Exercise
Read the listing below and copy out each line where the word "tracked" occurs.

Material for this exercise
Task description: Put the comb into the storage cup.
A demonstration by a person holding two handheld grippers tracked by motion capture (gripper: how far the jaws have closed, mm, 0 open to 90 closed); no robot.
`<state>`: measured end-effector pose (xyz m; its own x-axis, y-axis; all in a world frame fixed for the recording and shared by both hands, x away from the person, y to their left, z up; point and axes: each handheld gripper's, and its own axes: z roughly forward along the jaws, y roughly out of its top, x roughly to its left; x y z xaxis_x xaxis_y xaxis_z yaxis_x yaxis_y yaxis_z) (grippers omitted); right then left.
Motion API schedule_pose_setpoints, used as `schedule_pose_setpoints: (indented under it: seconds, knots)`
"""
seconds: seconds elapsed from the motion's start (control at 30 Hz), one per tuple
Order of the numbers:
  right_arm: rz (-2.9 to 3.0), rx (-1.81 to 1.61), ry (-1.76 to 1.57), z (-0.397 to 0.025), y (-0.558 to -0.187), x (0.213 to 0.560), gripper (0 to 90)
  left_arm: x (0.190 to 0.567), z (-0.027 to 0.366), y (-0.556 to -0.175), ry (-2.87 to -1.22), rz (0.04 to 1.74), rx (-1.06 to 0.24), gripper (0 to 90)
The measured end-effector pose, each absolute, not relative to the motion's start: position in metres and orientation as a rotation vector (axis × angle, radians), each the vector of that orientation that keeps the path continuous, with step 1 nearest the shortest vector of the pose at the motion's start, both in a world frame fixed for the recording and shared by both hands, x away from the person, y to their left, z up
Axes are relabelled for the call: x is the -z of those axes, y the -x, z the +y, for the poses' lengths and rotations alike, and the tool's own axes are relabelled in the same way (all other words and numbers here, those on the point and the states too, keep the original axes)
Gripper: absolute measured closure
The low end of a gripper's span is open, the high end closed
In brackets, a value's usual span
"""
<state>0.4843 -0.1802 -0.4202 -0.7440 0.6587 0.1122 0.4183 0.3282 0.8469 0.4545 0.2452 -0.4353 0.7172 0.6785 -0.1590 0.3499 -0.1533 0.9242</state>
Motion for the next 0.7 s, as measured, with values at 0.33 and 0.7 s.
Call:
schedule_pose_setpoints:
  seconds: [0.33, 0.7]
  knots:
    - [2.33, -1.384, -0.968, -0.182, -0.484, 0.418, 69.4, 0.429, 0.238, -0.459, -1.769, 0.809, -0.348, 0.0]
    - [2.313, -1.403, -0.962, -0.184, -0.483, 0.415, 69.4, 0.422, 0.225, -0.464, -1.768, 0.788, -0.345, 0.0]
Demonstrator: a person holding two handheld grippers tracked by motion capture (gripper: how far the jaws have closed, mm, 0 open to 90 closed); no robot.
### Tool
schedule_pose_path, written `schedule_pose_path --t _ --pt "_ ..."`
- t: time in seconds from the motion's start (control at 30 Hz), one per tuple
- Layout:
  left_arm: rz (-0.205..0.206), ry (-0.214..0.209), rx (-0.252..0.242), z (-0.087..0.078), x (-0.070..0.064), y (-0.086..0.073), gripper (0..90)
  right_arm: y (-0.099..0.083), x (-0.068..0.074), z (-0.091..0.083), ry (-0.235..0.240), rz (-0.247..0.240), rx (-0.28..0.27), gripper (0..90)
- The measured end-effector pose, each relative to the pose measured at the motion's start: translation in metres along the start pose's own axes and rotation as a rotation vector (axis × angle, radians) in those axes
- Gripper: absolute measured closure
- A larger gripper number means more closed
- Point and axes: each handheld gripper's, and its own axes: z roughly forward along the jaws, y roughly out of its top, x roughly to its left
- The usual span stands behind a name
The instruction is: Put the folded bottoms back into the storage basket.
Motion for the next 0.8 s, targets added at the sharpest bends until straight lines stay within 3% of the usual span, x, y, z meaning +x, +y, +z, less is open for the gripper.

Task solution
A demonstration by a person holding two handheld grippers tracked by motion capture (gripper: how far the jaws have closed, mm, 0 open to 90 closed); no robot.
Demonstrator: a person holding two handheld grippers tracked by motion capture (gripper: how far the jaws have closed, mm, 0 open to 90 closed); no robot.

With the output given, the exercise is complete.